WORK TASK: Count how many lines of the data include "pairs". The answer is that number and nothing else.

EXERCISE MATERIAL:
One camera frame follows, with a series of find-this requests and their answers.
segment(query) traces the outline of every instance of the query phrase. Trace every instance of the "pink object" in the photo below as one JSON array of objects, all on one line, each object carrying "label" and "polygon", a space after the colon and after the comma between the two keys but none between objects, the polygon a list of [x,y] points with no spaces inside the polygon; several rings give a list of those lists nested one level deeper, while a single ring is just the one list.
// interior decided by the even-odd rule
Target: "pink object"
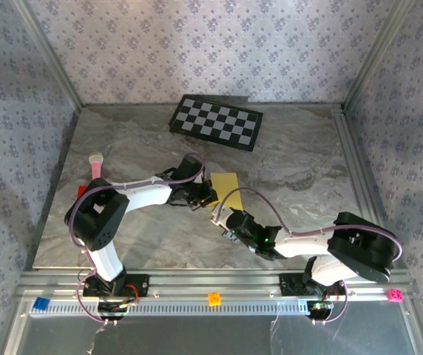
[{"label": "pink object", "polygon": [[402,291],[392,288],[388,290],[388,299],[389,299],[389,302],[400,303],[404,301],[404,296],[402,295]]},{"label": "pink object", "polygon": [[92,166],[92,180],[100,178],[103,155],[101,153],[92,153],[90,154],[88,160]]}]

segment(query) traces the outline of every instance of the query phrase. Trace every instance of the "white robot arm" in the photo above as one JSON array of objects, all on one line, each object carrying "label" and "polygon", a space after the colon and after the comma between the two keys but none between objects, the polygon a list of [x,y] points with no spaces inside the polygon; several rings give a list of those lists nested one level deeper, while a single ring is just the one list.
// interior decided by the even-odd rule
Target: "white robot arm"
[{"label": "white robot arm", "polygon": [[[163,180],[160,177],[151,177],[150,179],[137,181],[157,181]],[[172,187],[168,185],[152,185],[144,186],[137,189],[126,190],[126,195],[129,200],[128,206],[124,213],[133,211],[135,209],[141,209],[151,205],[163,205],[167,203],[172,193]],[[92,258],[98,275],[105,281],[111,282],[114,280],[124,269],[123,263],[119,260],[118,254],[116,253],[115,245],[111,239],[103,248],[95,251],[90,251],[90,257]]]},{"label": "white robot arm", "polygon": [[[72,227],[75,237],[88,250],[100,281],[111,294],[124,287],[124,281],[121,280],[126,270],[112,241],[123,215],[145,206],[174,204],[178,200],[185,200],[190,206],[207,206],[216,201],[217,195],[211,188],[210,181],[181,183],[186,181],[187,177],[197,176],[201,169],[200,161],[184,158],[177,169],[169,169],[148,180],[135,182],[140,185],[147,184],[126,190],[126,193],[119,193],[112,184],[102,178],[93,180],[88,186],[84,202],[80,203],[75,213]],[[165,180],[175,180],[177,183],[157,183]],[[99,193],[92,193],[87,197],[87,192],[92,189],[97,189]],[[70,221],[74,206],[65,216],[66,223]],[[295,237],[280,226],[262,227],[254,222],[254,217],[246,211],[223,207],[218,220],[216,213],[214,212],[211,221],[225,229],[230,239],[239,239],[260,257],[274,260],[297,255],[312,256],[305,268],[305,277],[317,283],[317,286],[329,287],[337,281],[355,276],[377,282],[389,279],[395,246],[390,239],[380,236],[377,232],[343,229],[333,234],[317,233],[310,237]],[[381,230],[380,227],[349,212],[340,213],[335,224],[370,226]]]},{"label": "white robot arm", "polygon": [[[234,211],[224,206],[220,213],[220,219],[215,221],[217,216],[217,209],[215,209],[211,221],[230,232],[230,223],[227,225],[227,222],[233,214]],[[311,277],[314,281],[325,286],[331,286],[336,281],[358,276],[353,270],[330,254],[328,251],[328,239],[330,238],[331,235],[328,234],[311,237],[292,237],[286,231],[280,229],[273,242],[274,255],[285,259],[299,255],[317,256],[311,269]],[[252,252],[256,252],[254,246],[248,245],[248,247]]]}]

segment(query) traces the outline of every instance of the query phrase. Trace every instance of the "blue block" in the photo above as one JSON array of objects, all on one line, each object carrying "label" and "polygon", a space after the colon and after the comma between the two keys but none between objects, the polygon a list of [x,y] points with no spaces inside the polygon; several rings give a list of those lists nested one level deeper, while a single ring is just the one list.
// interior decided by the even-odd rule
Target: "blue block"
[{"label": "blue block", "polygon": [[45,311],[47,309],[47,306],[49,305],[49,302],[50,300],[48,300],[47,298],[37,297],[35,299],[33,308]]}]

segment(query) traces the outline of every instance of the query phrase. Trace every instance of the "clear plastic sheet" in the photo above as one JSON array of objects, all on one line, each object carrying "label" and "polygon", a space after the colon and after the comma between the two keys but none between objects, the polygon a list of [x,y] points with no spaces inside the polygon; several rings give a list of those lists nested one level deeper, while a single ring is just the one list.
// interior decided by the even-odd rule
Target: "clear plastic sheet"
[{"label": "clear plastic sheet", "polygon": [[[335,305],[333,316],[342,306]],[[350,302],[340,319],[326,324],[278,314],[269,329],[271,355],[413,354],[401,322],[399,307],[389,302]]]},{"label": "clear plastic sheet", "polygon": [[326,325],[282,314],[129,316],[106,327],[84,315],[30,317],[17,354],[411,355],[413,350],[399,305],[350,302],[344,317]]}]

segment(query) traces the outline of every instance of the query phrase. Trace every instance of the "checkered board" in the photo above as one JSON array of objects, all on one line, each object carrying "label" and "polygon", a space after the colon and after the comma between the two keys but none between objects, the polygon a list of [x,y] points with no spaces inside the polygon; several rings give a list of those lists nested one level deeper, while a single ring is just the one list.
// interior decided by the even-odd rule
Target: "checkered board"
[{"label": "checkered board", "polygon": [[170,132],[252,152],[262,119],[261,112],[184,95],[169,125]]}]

...

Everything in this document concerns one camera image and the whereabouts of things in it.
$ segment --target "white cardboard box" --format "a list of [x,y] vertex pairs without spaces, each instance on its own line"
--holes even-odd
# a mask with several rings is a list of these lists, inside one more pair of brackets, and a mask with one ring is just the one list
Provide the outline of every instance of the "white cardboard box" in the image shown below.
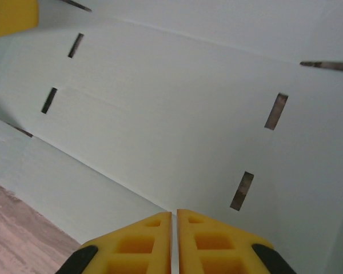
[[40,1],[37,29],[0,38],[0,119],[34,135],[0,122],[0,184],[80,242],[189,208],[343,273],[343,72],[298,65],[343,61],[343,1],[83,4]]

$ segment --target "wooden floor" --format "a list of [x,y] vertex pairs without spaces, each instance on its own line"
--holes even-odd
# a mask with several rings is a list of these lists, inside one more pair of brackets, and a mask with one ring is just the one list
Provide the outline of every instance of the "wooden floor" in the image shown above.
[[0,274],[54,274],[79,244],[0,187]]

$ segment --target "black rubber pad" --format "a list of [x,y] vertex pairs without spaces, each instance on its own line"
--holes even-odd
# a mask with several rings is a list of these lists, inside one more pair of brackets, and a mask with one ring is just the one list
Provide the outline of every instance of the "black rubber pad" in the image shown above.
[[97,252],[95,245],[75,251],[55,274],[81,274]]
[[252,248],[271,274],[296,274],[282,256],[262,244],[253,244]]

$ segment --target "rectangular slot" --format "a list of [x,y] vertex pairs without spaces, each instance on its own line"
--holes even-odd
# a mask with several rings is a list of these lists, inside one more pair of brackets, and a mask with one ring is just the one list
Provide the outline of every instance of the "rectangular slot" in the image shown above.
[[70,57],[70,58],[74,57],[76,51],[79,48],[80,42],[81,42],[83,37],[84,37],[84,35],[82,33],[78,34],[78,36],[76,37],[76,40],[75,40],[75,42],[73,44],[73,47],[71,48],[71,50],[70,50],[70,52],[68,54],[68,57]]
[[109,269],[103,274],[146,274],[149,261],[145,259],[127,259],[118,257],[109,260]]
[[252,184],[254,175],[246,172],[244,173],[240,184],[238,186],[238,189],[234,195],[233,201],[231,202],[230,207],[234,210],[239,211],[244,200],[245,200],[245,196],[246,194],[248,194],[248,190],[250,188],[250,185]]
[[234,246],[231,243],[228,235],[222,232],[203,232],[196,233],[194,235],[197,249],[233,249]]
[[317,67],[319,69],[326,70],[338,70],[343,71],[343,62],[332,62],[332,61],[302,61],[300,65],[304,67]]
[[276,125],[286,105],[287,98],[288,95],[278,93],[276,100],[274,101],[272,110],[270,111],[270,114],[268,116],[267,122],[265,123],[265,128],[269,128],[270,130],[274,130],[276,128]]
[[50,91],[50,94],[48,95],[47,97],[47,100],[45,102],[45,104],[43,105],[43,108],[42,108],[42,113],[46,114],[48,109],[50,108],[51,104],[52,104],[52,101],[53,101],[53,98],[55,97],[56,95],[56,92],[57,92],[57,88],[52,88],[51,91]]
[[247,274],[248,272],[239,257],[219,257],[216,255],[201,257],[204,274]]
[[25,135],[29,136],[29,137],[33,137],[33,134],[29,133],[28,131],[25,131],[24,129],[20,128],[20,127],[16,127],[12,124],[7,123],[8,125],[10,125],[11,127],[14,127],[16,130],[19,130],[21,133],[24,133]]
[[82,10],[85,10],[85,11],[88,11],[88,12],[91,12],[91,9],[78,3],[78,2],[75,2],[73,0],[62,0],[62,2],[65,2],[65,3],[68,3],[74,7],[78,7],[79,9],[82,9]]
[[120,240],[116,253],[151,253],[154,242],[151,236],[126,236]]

OUTPUT: 4